START Supplied data
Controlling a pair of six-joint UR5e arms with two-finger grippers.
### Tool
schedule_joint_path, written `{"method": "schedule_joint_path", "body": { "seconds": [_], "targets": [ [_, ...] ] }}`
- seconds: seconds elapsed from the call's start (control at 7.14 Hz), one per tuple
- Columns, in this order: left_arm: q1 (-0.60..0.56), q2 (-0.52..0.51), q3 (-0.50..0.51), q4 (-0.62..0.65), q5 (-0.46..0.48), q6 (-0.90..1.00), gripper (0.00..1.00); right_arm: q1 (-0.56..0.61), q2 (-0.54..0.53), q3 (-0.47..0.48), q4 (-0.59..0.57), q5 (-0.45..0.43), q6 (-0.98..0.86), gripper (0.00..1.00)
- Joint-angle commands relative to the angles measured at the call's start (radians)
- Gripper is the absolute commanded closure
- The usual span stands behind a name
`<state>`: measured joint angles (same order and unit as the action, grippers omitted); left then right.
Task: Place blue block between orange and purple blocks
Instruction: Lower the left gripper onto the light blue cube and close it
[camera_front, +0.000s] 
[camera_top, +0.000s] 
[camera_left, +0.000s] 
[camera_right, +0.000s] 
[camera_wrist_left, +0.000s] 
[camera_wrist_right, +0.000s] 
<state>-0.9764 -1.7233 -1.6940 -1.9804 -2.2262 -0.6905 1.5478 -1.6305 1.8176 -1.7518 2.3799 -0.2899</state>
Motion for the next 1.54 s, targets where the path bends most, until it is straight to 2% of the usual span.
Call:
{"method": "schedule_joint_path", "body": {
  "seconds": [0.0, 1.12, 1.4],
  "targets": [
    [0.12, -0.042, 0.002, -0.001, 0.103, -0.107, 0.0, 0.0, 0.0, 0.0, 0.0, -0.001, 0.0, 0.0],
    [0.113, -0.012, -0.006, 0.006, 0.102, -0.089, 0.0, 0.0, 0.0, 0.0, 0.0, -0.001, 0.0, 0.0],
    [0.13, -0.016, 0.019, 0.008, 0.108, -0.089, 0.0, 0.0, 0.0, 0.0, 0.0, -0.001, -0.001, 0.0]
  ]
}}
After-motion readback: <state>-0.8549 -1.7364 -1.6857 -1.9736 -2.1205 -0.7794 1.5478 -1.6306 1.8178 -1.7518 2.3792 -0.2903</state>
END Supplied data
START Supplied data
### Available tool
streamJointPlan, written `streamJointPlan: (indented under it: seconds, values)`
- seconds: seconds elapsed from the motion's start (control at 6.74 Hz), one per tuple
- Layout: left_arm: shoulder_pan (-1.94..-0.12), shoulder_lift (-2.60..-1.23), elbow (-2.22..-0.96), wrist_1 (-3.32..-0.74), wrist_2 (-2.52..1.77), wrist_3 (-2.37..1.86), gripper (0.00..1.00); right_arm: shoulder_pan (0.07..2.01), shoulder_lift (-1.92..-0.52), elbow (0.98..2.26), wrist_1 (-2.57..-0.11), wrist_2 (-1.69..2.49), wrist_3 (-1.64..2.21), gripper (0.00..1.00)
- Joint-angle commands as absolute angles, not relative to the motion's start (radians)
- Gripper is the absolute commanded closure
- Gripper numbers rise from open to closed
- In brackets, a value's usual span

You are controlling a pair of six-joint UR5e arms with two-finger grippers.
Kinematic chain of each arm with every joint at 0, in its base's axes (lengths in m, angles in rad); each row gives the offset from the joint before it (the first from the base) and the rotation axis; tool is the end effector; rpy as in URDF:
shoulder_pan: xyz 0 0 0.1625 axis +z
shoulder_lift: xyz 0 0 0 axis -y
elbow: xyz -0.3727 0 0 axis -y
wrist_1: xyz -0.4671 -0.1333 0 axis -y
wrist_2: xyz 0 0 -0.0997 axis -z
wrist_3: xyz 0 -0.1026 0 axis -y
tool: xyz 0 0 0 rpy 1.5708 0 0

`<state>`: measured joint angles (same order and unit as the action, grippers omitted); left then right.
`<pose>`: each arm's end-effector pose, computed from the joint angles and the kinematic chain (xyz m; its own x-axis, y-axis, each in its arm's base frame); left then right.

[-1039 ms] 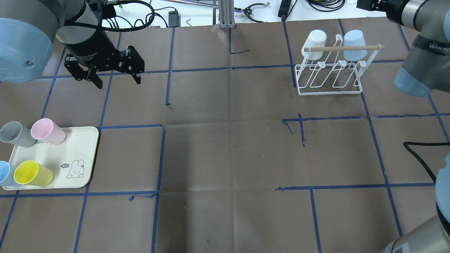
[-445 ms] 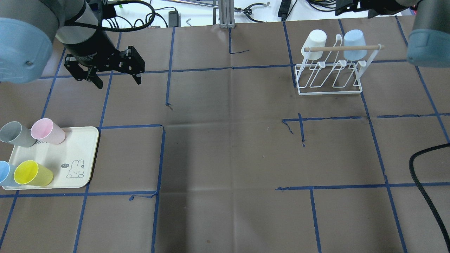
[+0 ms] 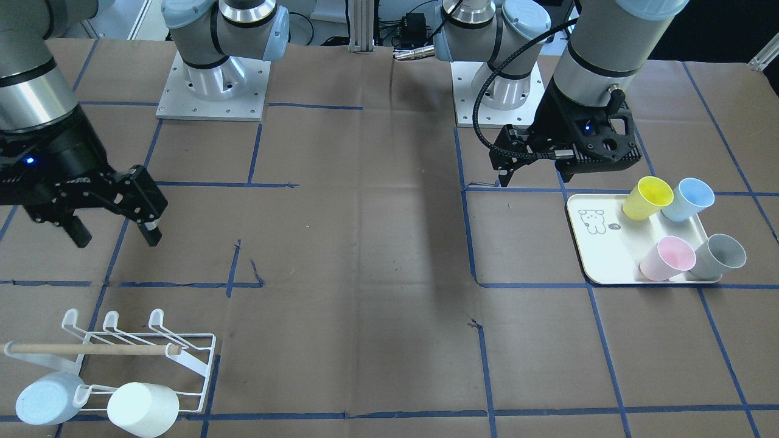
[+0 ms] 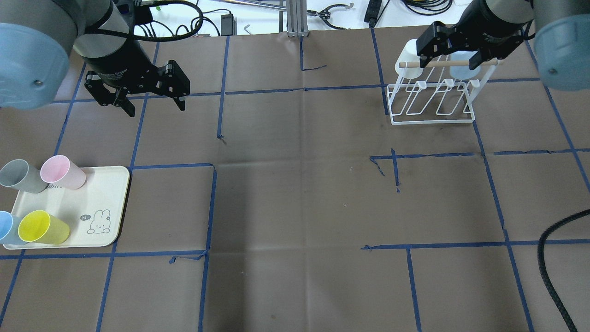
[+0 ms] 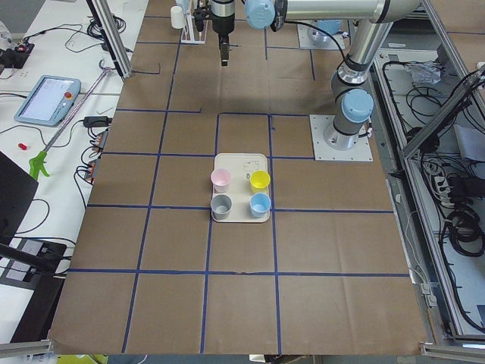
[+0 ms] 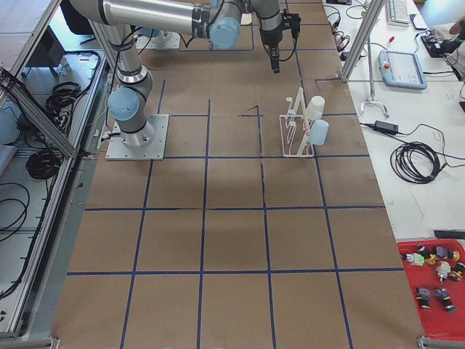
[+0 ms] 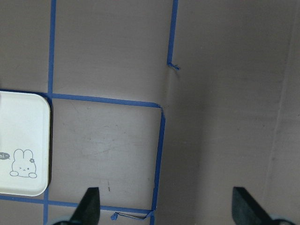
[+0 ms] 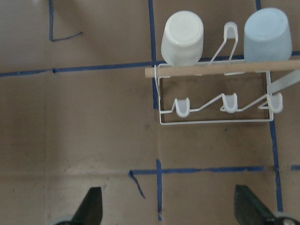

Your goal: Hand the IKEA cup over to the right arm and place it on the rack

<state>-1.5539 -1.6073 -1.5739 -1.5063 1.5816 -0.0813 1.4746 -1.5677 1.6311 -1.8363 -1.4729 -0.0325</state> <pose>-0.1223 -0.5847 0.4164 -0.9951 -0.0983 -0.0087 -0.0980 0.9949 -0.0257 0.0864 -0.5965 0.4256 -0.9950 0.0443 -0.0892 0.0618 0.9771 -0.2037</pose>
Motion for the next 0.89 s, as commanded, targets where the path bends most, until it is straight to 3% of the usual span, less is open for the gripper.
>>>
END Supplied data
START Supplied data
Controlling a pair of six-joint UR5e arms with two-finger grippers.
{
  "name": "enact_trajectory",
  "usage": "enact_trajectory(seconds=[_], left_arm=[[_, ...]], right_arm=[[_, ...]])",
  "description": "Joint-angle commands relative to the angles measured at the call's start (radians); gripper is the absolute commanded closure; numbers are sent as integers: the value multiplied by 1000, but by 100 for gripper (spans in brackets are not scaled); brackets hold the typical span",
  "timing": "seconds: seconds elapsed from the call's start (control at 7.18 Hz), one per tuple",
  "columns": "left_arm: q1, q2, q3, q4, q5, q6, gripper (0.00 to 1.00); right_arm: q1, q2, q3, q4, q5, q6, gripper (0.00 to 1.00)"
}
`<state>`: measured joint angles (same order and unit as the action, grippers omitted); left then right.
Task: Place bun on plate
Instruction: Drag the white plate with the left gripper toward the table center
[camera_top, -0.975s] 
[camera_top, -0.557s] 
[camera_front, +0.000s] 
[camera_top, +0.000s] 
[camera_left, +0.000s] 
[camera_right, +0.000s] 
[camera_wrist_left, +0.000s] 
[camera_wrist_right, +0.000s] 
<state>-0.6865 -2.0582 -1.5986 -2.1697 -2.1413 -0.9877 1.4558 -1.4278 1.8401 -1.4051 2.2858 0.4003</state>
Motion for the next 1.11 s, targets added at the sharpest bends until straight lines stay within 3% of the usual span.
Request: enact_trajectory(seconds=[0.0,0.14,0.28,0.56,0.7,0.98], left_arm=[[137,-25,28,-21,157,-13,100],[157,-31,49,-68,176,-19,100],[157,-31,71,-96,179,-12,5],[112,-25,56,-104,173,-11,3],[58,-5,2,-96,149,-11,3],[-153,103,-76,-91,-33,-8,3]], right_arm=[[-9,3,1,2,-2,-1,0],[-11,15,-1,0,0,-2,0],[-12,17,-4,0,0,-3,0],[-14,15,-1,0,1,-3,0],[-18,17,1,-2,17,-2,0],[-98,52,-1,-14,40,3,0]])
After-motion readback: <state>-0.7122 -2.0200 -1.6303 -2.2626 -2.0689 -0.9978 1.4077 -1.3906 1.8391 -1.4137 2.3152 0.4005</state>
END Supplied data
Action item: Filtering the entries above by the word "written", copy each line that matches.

Solution to this exercise:
schedule_joint_path, written `{"method": "schedule_joint_path", "body": { "seconds": [_], "targets": [ [_, ...] ] }}`
streamJointPlan, written `streamJointPlan: (indented under it: seconds, values)`

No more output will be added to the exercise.